On Celebrating Every Victory on the Day of my 20th Award Nomination

It’s very possible that I will one day become known as the “crazy awards lady”. Think crazy cat lady, except instead of harboring dozens of feline friends, I’ll be hoarding my awards. In my mind, I’ll be some grotesque combination of Gloria Swanson in “Sunset Boulevard” and Bette Davis in “Whatever Happened to Baby Jane?” If I’m lucky, I might even get a William Holden lookalike to poke around.

That fleeting moments of recognition are the best that authors can expect is not so much notion as fact. In a business this saturated, with margins this thin, soul-crushing disappointment has become the norm. I’ve met authors who can’t sell brilliant manuscripts; newbies who have been hoodwinked by crooked industry pros; but the most common, most insidious, and most tragic fate is simple oblivion.

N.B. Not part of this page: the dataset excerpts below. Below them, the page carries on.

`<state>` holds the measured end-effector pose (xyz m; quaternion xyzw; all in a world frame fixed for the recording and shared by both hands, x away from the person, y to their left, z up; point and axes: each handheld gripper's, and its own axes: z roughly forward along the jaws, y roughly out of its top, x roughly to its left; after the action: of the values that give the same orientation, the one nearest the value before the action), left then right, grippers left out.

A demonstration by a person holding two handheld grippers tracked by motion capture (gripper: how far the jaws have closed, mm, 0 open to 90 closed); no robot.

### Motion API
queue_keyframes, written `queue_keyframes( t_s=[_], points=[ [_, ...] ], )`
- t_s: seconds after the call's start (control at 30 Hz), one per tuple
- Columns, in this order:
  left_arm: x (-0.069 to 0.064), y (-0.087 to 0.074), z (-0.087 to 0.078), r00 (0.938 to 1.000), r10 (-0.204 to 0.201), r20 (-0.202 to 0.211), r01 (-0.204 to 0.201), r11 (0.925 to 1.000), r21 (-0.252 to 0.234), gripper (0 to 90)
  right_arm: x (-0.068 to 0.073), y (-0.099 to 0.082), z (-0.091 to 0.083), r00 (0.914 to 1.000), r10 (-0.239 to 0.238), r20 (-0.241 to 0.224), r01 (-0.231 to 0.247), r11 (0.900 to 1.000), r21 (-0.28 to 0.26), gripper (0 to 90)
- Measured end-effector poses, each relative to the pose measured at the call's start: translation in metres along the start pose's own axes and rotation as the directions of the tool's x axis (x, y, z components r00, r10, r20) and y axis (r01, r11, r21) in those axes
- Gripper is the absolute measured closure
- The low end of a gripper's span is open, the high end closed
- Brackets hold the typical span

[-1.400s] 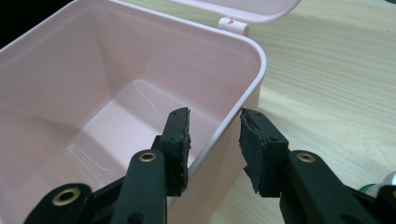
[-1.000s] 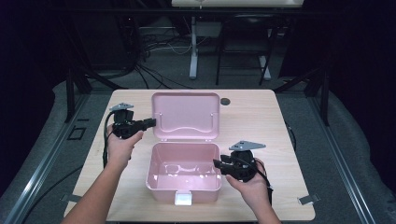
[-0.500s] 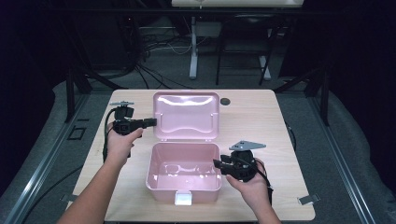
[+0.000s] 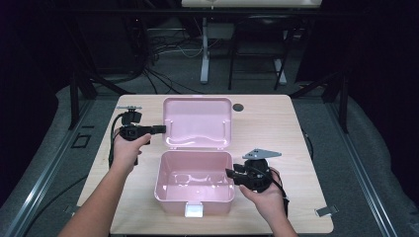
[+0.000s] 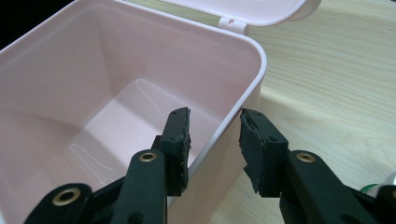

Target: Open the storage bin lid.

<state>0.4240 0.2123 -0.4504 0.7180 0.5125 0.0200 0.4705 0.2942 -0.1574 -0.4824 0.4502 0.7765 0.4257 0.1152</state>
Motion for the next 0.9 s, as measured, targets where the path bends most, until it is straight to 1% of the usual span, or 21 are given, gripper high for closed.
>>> queue_keyframes(
  t_s=[0.23, 0.53, 0.77, 0.83, 0.9],
  points=[
    [0.002, 0.002, 0.002, 0.9999, -0.014, 0.0, 0.014, 0.9997, 0.021, 83.7, 0.0, 0.0, 0.0, 1.0, 0.0, 0.0, 0.0, 1.0, 0.001, 63.2],
    [0.004, 0.002, 0.005, 0.9992, -0.04, -0.006, 0.04, 0.9987, 0.033, 84.4, 0.0, 0.0, 0.0, 1.0, -0.001, -0.001, 0.001, 1.0, 0.003, 63.4],
    [0.008, 0.0, 0.007, 0.9977, -0.067, 0.0, 0.067, 0.997, 0.039, 84.5, -0.001, 0.0, 0.0, 1.0, 0.001, -0.004, -0.001, 1.0, 0.001, 63.5],
    [0.01, 0.0, 0.007, 0.9967, -0.081, 0.006, 0.081, 0.9958, 0.043, 84.5, -0.001, 0.0, 0.0, 1.0, 0.001, -0.006, -0.001, 1.0, -0.004, 63.6],
    [0.011, 0.0, 0.008, 0.9963, -0.085, 0.011, 0.085, 0.9953, 0.047, 84.4, -0.001, 0.0, 0.0, 1.0, 0.001, -0.007, -0.001, 1.0, -0.004, 63.6]
  ],
)
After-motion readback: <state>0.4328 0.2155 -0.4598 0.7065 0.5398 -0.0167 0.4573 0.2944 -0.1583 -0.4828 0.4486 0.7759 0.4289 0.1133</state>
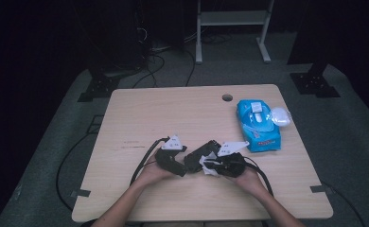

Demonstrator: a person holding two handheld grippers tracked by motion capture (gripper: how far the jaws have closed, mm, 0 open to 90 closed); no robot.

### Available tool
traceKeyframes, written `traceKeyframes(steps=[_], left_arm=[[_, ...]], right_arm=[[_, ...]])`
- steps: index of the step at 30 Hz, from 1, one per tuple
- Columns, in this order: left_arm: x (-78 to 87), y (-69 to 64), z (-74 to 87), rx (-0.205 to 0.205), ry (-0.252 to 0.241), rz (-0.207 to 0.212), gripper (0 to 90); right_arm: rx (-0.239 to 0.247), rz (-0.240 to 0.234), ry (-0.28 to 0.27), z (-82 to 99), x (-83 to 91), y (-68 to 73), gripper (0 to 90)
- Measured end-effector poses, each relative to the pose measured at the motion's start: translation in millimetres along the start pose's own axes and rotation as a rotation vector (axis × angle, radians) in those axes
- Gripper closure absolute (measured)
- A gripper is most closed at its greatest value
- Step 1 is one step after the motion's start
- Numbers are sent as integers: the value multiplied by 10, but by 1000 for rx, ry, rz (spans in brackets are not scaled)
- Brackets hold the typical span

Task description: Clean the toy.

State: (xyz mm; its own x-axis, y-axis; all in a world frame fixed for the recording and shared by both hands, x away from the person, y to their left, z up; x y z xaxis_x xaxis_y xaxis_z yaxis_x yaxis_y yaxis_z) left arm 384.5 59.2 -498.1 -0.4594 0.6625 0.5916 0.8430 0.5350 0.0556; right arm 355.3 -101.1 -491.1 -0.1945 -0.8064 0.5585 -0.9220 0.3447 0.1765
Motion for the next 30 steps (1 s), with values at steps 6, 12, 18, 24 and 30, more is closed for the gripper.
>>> traceKeyframes(steps=[6, 12, 18, 24, 30], left_arm=[[-92, 69, -17, -2, 7, -25, 105], [-167, 72, 3, -43, 38, -21, 104], [-208, 53, 67, -118, 70, -37, 103], [-188, 98, 71, -136, 58, -54, 203], [-217, 70, 57, -143, 48, -75, 204]], right_arm=[[-38, 114, -33, -90, 108, -248, 834], [-57, 104, -33, -27, 58, -291, 830], [-73, 97, -46, -19, 60, -292, 828], [-93, 96, -49, -33, 60, -317, 825], [-57, 31, -39, -191, -204, -196, 825]])
Point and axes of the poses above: each handheld gripper's, and its own axes: x roughly backward along the jaws, z roughly out of its underside, y roughly to its left, the point moved 6 cm from there along -x, roughly forward along the jaws, and after that the axes turned 11 degrees about -z, right-handed, at the moved point
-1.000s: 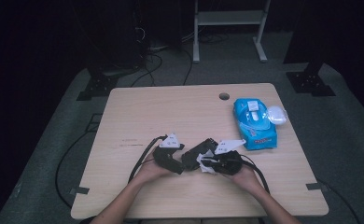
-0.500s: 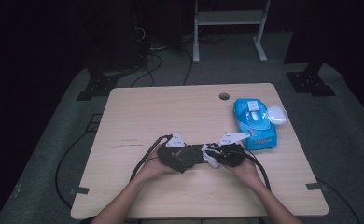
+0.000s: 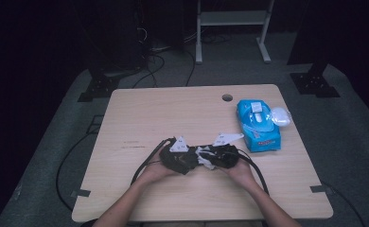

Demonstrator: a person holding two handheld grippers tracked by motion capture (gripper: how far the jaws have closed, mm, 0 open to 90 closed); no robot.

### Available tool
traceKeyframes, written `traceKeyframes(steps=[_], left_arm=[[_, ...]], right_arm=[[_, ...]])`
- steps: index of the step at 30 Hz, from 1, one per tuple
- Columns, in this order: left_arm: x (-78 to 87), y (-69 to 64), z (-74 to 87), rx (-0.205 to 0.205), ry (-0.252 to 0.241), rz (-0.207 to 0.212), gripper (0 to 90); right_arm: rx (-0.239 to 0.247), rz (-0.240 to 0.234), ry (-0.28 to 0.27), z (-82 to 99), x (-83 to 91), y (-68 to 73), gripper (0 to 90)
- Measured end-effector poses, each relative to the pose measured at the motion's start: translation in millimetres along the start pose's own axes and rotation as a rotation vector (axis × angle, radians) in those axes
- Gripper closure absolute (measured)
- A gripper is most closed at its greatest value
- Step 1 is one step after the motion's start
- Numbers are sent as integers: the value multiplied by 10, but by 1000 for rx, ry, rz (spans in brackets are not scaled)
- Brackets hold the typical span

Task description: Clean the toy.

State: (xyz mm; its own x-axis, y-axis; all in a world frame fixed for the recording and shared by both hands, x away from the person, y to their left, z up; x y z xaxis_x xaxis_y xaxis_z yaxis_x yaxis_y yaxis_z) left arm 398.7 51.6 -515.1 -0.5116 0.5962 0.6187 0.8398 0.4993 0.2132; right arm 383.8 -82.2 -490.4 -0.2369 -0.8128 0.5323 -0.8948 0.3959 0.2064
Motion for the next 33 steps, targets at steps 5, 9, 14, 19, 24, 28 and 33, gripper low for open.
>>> traceKeyframes(steps=[5, 9, 14, 19, 24, 28, 33], left_arm=[[6, -9, 6, -12, 3, -9, 205], [20, 0, 18, -16, 6, -15, 205], [4, 9, 1, -3, -1, -16, 205], [-16, -17, -4, -21, 5, -33, 206], [5, -2, 6, -15, 11, -32, 206], [4, -2, 7, -17, 9, -33, 206], [5, 6, 2, -6, 8, -26, 206]], right_arm=[[42, -78, 18, -106, -223, 145, 822], [37, -52, 29, -88, -187, 64, 823], [0, -3, 21, -55, -26, -68, 825], [7, -84, 20, -92, -202, 85, 825], [35, -56, 36, -85, -190, 53, 823], [61, 20, 58, -15, 4, -47, 823], [8, 134, 7, 165, 395, -270, 823]])
Point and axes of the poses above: each handheld gripper's, and its own axes: x roughly backward along the jaws, z roughly out of its underside, y roughly to its left, the point moved 6 cm from there along -x, roughly forward along the jaws, and after that the axes turned 11 degrees about -z, right-handed, at the moved point
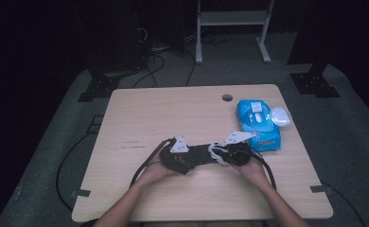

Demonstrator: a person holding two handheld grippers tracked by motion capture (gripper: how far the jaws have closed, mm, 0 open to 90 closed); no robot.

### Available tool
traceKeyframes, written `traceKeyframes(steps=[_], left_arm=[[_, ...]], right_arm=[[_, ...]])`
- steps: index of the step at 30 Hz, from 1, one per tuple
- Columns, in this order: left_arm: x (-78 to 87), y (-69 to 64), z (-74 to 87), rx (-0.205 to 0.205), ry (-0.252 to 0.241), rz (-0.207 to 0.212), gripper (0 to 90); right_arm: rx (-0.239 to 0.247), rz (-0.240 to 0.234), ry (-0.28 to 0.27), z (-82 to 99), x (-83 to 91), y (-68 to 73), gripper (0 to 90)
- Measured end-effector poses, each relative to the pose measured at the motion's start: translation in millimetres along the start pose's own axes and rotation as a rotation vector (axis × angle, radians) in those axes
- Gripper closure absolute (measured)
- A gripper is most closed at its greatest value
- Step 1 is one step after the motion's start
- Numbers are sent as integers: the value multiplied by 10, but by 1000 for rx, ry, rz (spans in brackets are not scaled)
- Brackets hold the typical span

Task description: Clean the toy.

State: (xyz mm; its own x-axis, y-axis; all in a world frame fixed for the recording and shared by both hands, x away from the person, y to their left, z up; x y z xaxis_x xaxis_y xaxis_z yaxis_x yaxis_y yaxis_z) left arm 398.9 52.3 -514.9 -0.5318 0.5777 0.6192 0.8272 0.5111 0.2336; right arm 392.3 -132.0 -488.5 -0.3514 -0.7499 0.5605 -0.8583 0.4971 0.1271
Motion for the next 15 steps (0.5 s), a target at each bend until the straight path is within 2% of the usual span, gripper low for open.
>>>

For those who don’t write, it’s difficult to comprehend all that goes into penning a book—how much we sweat, cry and bleed over our characters and our stories. Beyond the emotional investment (which is also linked to time and the people and things we sacrifice in order to write), is the financial investment which rarely yields a sustainable return. If we can’t get rich off of this (or even break even), only one other emotional payoff will do: recognition that comes from critics, authorities and fans.

People ask me sometimes why I enter so many awards. It started out as a way to gain recognition—awards were one of the only vehicles I had available to me, to create social proof around the merit of my work. Critical reviews had lead times, were often closed to indie authors, and sometimes cost hundreds of dollars. Awards were inexpensive to enter, and I wagered that external validation might actually convince readers to try my books.

Today, nearly a year after I entered my first awards, they serve a different purpose. They have become small victories that I can hold on to in light of new wisdom: that the other payoffs may never come. I may never sell so many copies that I earn a living income. I may never sell my masterpieces to a major publisher, and even if I do, the work I’m so in love with may not do well. In absence of these other sorts of accolades, award recognition whispers: what you wrote matters.

An author-friend reminded me to celebrate every victory. I’ll admit—I’ve been a little embarrassed to announce each win and talk about what all of this means to me. It feels not wrong, but simply imbalanced to hold up this sort of recognition without also holding up evidence of my failures. And there have been failures: mostly rejection letters from agents and editors, missed opportunities, bad timing, and straight-up rookie mistakes. If anything, it is because of these failures that these awards are such a blessing.